She hated the coarseness of her character, the cabaret femme fatale Lola-Lola, and the film’s debasement of Rath, but it was just the sort of harshly mesmerizing art that fixes in the public’s mind and can make a legend of its most graphic symbol.

It is often hard to stomach. Rath, a vulnerable but pedantic high school teacher, sinks way beyond his own protective self-righteousness after he encounters Lola-Lola. She’s as immune to self-criticism as he is ruled by it. Lola-Lola is all impulse and sensuality; she’s a sexual fantasy made real.

Rath’s unexplored region is his desire, which she reaches in destructive ways. He falls for her too quickly, of course, but this is a movie that doesn’t hesitate in leading Rath to his fate. Director Josef von Sternberg moves the story forward through sharply realized scenes showing the spiraling tawdriness of Lola-Lola and Rath’s relationship.

This film can make you feel voyeuristic, especially by the queasy ending when Rath’s ruin is complete. The famous rooster-crowing scene near the finale puts a man-gone-mad on display. The moment is emotionally over-inflated, but effective nonetheless.

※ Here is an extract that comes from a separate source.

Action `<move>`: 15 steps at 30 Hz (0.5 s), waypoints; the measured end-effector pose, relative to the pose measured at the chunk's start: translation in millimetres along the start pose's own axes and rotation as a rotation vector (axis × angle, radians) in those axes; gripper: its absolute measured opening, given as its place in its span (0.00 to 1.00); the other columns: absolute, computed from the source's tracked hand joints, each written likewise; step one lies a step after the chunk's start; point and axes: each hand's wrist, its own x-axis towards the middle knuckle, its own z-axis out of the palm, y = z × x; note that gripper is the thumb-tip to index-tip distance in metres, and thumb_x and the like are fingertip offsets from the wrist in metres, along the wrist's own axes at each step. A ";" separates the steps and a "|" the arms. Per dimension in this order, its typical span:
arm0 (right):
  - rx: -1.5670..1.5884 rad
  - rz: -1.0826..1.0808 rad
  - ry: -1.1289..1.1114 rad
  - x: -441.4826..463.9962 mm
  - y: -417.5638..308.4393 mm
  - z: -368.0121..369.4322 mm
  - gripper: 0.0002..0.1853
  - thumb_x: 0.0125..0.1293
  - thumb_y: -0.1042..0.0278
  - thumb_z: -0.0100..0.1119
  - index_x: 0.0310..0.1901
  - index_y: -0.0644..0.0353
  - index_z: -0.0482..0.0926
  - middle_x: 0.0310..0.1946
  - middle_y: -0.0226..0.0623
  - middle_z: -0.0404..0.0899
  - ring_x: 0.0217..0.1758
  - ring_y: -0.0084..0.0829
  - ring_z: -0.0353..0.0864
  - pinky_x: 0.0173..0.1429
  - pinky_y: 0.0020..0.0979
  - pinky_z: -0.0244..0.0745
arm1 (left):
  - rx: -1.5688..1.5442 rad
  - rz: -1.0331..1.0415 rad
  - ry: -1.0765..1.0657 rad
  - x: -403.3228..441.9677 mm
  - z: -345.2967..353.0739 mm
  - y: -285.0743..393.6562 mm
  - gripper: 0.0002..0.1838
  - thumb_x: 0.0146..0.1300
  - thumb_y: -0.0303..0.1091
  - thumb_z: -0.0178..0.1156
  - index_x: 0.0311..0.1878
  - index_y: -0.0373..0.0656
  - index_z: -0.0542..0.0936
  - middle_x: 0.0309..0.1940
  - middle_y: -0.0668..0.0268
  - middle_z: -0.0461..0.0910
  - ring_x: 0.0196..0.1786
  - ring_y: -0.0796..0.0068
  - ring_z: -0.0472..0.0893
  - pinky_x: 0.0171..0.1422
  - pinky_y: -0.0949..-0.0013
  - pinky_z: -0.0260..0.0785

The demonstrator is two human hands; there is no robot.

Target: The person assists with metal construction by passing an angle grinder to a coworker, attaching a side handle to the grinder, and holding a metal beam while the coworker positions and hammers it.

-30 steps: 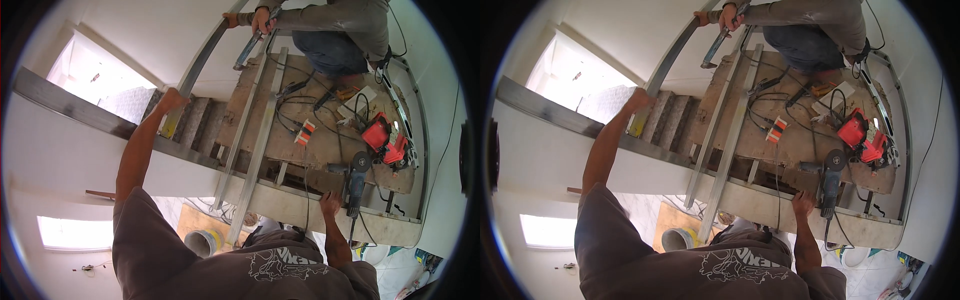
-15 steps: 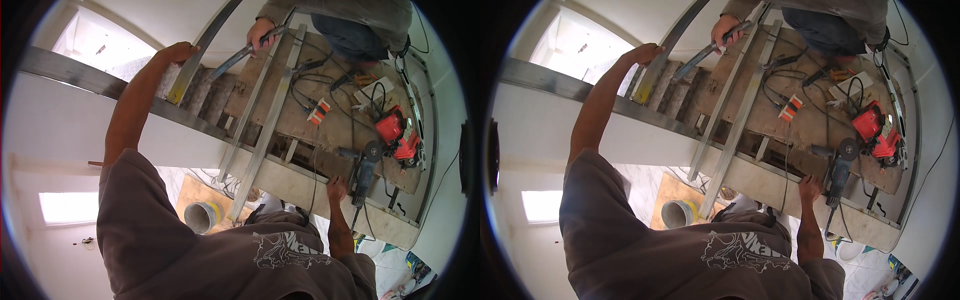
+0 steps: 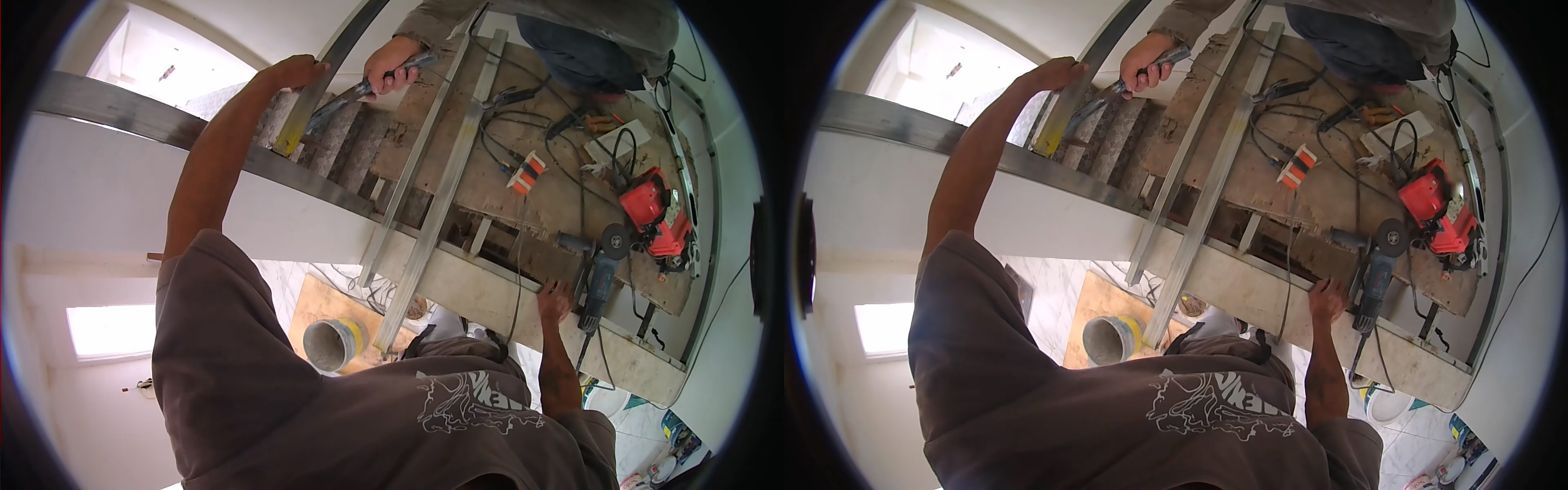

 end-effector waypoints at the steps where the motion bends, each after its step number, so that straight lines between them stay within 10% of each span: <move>1: -0.004 0.022 -0.035 0.6 -0.2 0.3 0.11 0.63 0.61 0.54 0.39 0.61 0.79 0.37 0.48 0.78 0.40 0.52 0.80 0.46 0.51 0.75 | 0.006 0.019 -0.004 -0.7 -2.3 0.7 0.37 0.72 0.59 0.42 0.24 0.32 0.77 0.13 0.55 0.75 0.23 0.58 0.80 0.40 0.53 0.73; 15: 0.015 0.001 0.007 0.5 -2.8 -3.2 0.10 0.62 0.62 0.55 0.37 0.60 0.78 0.36 0.47 0.78 0.40 0.51 0.79 0.46 0.51 0.75 | 0.005 0.000 0.027 0.2 -8.3 -6.2 0.37 0.70 0.63 0.45 0.28 0.31 0.78 0.15 0.55 0.77 0.23 0.60 0.82 0.39 0.58 0.76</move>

Von Sternberg was said to have become a little obsessed with Dietrich himself during the filming and changed the orientation of Henrich Mann’s novel, “Professor Unrat, the Blue Angel,” to place more emphasis on her. The last scene reflects this as the “The Blue Angel” closes with almost a cinematic afterthought: Lola-Lola is seen on center stage, carelessly singing again, unchanged by what has happened. It’s that image of Dietrich that sticks in your head.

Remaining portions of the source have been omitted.